WHAT NEEDS TO BE DONE - Your task is to work out how many lines in the data include the word "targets". Reply with the number alone.

Segment Start: EXTRACTED RECORDS

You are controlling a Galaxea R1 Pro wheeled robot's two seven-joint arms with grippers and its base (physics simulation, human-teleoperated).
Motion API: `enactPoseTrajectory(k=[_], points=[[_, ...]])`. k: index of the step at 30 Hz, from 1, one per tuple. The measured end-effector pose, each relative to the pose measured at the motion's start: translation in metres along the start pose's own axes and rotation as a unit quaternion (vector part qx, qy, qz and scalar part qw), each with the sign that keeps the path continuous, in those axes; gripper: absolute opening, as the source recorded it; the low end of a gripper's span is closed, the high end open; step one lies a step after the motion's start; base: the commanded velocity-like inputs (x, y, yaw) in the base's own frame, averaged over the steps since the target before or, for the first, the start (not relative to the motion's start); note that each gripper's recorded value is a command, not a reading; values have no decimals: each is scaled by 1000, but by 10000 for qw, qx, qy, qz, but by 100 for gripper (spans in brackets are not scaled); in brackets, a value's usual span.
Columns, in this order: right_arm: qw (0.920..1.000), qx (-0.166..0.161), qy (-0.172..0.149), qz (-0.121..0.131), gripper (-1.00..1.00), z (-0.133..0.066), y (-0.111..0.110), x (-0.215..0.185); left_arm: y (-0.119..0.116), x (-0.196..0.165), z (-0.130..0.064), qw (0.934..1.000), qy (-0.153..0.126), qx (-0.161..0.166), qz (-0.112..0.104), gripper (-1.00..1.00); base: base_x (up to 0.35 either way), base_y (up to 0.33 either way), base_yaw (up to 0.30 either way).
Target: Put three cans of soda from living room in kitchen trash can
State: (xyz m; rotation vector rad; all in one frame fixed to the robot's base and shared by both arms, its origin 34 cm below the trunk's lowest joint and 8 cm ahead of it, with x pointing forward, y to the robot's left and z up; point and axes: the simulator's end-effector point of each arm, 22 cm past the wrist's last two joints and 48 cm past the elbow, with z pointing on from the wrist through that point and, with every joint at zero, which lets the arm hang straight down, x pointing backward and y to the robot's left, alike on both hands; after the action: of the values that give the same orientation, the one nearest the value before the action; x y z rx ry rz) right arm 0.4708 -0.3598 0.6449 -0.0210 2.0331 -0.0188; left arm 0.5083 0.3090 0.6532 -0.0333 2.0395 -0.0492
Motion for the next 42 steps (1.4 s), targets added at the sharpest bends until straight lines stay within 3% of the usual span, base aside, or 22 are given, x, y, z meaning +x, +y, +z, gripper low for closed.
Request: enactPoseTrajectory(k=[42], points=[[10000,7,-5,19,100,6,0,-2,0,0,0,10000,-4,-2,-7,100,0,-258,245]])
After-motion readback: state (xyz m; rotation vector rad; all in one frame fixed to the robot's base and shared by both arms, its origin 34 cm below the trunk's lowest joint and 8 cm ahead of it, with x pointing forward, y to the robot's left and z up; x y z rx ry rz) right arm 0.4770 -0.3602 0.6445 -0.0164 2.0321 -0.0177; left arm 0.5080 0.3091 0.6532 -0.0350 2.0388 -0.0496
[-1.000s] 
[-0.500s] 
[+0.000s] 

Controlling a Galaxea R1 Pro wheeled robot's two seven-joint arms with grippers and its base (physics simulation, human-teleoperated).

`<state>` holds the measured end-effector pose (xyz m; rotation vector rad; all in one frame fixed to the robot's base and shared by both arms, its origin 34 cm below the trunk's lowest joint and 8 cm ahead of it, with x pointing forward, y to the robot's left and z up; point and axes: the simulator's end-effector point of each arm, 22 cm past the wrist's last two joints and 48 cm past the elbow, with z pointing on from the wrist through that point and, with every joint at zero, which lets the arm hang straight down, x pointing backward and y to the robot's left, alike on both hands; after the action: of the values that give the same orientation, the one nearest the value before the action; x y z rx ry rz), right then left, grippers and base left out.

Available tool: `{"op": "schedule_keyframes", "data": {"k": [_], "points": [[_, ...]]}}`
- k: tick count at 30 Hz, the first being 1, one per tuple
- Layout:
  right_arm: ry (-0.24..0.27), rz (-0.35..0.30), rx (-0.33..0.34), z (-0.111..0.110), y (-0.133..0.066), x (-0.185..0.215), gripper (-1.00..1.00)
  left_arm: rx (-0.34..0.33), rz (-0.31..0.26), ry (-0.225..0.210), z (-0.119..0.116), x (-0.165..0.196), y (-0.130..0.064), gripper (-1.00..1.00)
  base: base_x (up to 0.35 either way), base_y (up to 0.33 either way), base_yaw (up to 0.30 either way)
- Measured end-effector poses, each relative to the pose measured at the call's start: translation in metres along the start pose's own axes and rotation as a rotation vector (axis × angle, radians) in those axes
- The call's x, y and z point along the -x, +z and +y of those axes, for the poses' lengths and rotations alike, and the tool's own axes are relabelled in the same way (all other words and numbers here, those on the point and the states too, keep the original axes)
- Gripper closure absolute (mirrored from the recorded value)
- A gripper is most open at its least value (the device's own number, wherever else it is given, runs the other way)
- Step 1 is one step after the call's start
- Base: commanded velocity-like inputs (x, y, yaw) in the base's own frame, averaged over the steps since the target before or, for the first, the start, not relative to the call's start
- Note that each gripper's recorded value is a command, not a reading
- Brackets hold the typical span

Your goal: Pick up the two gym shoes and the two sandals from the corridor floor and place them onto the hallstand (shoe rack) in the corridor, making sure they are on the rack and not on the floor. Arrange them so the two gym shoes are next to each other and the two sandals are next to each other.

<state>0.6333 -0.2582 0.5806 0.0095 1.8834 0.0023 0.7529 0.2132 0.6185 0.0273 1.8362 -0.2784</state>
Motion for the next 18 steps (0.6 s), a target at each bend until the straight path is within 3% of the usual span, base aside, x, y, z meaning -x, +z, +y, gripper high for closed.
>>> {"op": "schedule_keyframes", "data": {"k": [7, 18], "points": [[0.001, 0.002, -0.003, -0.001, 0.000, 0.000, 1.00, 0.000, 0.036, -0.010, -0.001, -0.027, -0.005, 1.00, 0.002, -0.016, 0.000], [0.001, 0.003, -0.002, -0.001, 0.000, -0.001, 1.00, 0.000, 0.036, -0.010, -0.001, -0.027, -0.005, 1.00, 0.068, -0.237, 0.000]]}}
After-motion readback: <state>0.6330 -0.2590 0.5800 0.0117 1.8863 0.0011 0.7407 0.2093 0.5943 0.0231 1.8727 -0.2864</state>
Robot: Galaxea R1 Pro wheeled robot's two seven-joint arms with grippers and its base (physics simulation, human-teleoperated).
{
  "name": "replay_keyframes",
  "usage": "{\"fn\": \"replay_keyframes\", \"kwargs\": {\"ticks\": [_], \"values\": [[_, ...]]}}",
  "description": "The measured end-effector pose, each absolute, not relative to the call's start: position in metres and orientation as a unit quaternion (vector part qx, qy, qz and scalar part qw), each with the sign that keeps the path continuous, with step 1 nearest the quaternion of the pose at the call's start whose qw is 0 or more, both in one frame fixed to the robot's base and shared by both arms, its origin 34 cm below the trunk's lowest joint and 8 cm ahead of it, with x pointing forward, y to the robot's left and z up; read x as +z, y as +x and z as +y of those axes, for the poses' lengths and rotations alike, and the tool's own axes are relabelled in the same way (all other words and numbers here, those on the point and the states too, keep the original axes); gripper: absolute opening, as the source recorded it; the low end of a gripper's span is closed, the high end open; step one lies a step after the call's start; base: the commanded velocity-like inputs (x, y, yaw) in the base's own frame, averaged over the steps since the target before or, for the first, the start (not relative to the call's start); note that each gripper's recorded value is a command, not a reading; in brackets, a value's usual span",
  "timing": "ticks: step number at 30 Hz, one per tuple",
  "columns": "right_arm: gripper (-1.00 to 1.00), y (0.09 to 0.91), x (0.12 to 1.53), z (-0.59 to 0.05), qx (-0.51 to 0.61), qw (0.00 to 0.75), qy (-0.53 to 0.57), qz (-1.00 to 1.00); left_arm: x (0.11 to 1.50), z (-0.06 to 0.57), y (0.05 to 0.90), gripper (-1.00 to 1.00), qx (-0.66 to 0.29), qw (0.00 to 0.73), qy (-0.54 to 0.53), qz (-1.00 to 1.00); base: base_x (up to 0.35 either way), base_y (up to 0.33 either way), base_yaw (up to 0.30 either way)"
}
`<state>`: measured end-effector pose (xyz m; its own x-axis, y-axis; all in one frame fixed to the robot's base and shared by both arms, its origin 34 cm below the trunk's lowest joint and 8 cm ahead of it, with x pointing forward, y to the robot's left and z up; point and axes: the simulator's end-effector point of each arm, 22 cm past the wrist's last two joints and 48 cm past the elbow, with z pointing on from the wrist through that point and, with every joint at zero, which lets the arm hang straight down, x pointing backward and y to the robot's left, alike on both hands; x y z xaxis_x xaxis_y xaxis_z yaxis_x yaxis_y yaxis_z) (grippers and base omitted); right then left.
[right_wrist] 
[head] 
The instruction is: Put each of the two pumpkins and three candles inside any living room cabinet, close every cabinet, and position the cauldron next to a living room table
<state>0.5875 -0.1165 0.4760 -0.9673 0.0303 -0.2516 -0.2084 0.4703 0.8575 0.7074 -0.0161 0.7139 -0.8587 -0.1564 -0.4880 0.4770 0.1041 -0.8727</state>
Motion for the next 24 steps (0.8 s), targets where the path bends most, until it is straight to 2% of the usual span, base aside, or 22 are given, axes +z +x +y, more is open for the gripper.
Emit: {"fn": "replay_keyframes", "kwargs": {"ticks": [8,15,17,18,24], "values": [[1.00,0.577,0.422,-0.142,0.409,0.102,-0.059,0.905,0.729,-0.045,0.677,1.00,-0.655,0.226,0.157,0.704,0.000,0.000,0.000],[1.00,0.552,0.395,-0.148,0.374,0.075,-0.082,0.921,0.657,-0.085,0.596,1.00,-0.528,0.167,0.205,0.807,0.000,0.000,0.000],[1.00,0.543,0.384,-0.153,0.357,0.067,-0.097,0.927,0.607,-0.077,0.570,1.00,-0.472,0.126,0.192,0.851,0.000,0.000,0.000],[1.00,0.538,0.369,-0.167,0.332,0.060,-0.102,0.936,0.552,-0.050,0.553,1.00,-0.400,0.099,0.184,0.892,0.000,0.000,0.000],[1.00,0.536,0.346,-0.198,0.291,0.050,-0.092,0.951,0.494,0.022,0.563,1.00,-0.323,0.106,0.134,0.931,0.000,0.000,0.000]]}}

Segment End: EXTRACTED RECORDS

RESPONSE TO THIS TASK - 2